Марианна принялась за подготовку приема более из чувства долга, памятуя, что в ее нынешние обязанности хозяйки дома входит принимать гостей; однако скоро, к удивлению своему, обнаружила, что ей это нравится. Она тщательно выбрала себе туалет: полковник заранее распорядился, чтобы из Лондона доставили все, чего она пожелает для своего дебюта в качестве миссис Брэндон, а мать и сестры приехали днем ранее — помочь ей подогнать наряд по фигуре и подобрать к платью прическу и украшения. Беременность украсила Марианну: она поздоровела на вид, на щеках заиграл румянец, а волосы сделались как будто еще гуще и пышнее и обрели особый блеск. Пожилая горничная, быть может, не смогла бы одна уложить их в сложную парадную прическу, однако на помощь ей пришла Элинор. Фигура Марианны сохраняла стройность — за исключением легкой выпуклости живота, пока без труда скрываемой под свободными платьями — однако прежняя ее худоба, на которую Марианна порою сетовала, сменилась плавной округлостью форм. В целом юная миссис Брэндон сейчас являла собой воплощение здоровья и довольства жизнью.
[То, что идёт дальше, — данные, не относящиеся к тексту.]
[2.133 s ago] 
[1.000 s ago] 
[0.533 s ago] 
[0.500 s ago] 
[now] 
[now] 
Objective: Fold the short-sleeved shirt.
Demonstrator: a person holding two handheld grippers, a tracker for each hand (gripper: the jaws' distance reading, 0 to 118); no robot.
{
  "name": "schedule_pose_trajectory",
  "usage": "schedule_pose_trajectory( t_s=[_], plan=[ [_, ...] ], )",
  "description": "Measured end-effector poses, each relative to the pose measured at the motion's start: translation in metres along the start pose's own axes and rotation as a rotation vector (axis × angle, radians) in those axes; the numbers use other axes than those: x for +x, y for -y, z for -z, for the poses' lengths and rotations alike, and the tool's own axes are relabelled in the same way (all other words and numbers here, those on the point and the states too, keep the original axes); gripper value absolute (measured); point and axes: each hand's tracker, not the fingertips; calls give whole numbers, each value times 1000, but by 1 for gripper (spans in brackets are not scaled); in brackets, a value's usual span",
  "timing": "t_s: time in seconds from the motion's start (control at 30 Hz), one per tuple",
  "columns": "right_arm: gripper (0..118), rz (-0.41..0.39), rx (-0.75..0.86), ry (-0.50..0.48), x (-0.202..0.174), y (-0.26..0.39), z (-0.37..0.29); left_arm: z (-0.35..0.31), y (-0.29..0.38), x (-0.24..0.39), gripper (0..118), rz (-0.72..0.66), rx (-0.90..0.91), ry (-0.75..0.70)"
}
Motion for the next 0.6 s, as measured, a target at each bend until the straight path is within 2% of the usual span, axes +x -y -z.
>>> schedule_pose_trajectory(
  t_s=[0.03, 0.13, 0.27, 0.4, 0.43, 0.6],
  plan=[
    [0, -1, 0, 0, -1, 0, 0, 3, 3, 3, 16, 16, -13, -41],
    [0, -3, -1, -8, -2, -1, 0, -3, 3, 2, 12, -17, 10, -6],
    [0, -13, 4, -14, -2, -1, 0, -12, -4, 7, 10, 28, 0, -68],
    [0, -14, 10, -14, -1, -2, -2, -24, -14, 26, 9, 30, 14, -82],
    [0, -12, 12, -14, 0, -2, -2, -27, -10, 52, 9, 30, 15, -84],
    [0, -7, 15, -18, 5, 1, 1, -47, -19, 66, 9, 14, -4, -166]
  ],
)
Миссис Дэшвуд, узнав о положении дочери, пришла в бурный восторг и вместе с тем в страшное беспокойство: сочетание того и другого не давало ни минуты покоя ни ей, ни окружающим, ни, более всего, самой Марианне. Беспрерывно суетилась она вокруг дочери, требуя, чтобы та не стояла слишком долго на ногах, не сидела на солнцепеке, не сидела у огня, ела больше овощей и фруктов, чаще отдыхала — и так далее. Напрасно Марианна уверяла ее, что совершенно здорова, что никогда не чувствовала себя лучше нынешнего, и такая забота ей вовсе не требуется! Однако и в утомительной суете миссис Дэшвуд, и в каждом ее взволнованном восклицании звучала такая простодушная радость и любовь к дочери, что сердиться на нее было невозможно.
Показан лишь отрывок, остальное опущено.